Petite Histoire de l’Europe pour les plus ou moins nuls (3)
Après le massacre ou comment Arminius devint le mythe national allemand.

Imaginez un mix de « la chanson de Roland » de l’Histoire de Vercingétorix et de celle de Jeanne d’Arc, vous aurez une idée de l’importance que prit au cours des siècles le mythe d’Arminius pour nos voisins allemands .
Dès les premières années après sa mort, l’épopée d’Arminius se transmit par la tradition orale dans toutes les contrées germanique et même au delà, au fur et à mesure le héros gagna en importance et devint plus qu’une légende, à tel point qu’il donna probablement naissance à un autre héros mythique : SIEGFRIED. C’est le résultat d’études sérieuses menées conjointement à la fin du siècle dernier par des chercheurs des universités de Bonn et de Vienne. Pour l’étymologie, ils se référent au nom du père Ségimerus qui devient Sigmund , on garde la première radicale Sig et par une petite gymnastique -en tenant compte de la filiation on arrive à Siegfried- c’est un peu tiré par les cheveux mais ça tient d’autant que ça peut passer allemand contemporain (Sieg= vainqueur, Fried= paix) . D’autre part Siegfried et Arminius se confondent dans la légende : le Dragon est figuré par la colonne des légionnaires romains avec leurs boucliers rutilants comme autant d’écailles et sa gueule terrifiante crachant des flammes par le vacarme des cors et buccins ajouté à la puissance de feu des balistes, scorpions et autres catapultes .. .
Puis par mutations successives le nom d’Arminius se germanisa en Hermann Certains se sont aussi interrogés sur une autre étymologie d’Hermann : fils de Mann, l’ancêtre géniteur des germains ?ou chef d’Armée ? (Heer= armée- Mann = le premier homme, le chef)
Après la chanson de geste et aidé par l’invention de l’imprimerie : le mythe d’ Hermann donna naissance à quantité d’œuvres littéraires :
Au XVIème siècle, les Humanistes et Martin Luther, le récupèrent pour louer les « qualités morales » germaines face aux mœurs dissolues de Rome( fastes coûteux, vente d’indulgences etc.) et promouvoir ainsi la Réforme.
Au XVIIème, entre autres, un roman fleuve de plus de 3000 pages signé Von Lohenstein mit en avant les intrigues amoureuses entre Arminius et Thusnelda , et fut surtout une critique plus ou moins cachée de l’actualité de l’époque , incluant une charge contre les massacres engendrés par les troupes de Louis XIV en terre allemande.

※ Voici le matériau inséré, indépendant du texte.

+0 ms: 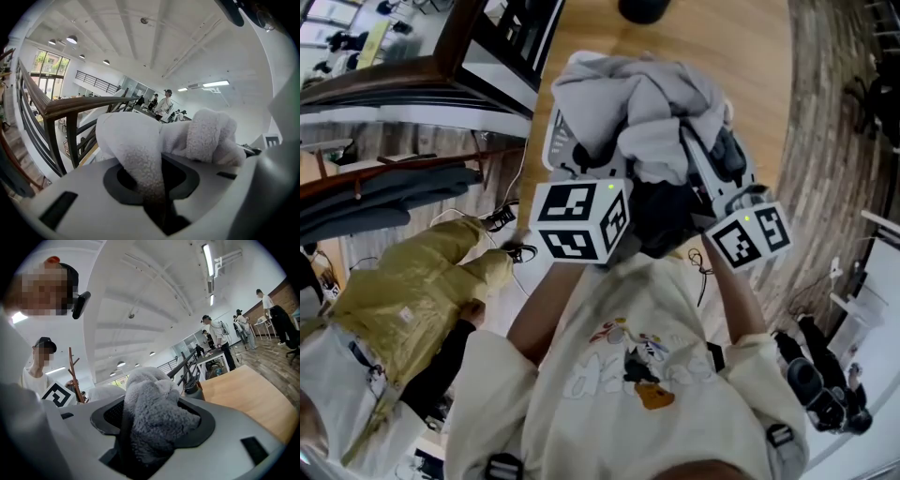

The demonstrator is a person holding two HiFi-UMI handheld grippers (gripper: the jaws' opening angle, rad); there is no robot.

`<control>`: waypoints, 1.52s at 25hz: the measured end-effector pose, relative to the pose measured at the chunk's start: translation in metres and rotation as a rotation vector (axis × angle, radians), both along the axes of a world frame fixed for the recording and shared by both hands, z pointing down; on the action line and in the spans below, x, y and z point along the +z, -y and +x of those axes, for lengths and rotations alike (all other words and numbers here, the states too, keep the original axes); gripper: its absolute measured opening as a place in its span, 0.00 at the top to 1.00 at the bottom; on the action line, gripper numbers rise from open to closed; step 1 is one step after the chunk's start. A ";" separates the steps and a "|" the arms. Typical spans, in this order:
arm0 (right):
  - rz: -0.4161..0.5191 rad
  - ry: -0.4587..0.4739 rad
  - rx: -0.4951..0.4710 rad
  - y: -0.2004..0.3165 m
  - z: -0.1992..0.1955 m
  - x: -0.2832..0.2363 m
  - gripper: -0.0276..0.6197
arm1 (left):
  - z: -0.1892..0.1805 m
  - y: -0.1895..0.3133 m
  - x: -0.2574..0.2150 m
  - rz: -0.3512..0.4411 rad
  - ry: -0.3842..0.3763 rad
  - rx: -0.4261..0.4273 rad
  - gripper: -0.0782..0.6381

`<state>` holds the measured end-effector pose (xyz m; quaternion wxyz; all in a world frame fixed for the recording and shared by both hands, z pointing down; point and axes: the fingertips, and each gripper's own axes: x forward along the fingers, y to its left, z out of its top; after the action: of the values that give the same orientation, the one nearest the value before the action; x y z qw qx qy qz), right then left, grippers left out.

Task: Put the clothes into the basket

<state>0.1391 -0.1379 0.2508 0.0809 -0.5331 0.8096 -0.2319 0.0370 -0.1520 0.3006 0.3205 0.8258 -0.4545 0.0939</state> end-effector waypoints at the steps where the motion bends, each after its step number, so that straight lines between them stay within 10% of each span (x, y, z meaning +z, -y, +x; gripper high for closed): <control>1: -0.001 -0.004 -0.002 0.001 -0.001 0.004 0.53 | -0.001 0.001 0.004 0.000 0.004 -0.002 0.79; 24: -0.146 -0.114 0.022 0.049 0.017 0.108 0.53 | 0.003 0.047 0.094 -0.079 0.072 -0.113 0.79; 38: -0.143 -0.340 0.151 0.062 0.034 0.170 0.53 | 0.009 0.074 0.130 -0.102 0.133 -0.143 0.79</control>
<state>0.1728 -0.1998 0.4203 -0.0780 -0.6282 0.7507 -0.1888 0.0459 -0.2265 0.4306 0.3371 0.7659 -0.5271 0.1483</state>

Pour les siècles à venir, l’ennemi héréditaire sera la France.
Au XIXème, plus de soixante drames, opéras et opérettes furent composés sur le même thème , suite à l’humiliation de Wagram, et avec la montée du nationalisme von Kleist puis Grabbe écrivirent chacun leur version du « Massacre d’Hermann » en usant librement d’anachronismes .
Dans la deuxième moitié de ce même siècle la Monarchie d’Autriche, Le Royaume de Prusse , le Royaume de Bavière eurent besoin d’un héros mythique unificateur . Ce héros devait se dresser face à la menace française. On récupéra encore le mythique Hermann pour lui ériger une statue monumentale, l’épée menaçante brandie en direction de la France ( et non vers Rome ! comme il eut été historiquement correct !).

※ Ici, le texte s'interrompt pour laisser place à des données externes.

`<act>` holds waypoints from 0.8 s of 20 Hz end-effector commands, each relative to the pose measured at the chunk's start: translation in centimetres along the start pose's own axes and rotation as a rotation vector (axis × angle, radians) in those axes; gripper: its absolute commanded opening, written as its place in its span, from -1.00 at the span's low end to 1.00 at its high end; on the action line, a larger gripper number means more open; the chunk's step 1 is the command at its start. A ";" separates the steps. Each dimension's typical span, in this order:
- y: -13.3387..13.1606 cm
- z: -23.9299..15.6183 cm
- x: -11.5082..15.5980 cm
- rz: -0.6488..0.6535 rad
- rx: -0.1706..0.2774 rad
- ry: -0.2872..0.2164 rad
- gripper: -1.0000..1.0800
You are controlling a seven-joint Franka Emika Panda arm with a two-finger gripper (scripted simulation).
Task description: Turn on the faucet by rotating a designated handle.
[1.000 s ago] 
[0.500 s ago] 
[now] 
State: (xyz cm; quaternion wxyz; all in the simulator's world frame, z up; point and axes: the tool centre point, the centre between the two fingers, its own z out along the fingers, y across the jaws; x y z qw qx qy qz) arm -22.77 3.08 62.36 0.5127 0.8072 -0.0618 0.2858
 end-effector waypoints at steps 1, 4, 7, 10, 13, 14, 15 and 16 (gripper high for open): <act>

Napoléon III en réaction ressortit le mythe de Jeanne d’Arc et celui de Vercingétorix (une statue beaucoup moins monumentale et, présage de défaite, épée pointée vers le sol et tête courbée : contrairement à Arminius, il avait fini par être vaincu…)
Avec la montée du nazisme, on ressortit une dernière fois le mythe : Le Drame de Von Kleist tint le haut de l’affiche du Berlin des années trente alors que l’anneau des Nibelungen enthousiasmait les foules à Bayreuth. Mais l’ordre nazi s’accommodait plus de l’apparat des légions romaines que de la pagaille barbare et , de plus, il ne fallait pas froisser le nouvel allié italien, qui de son coté tourna malgré tout une version du massacre d’Hermann, un péplum douteux où les opposants se félicitaient mutuellement de leurs vertus guerrières …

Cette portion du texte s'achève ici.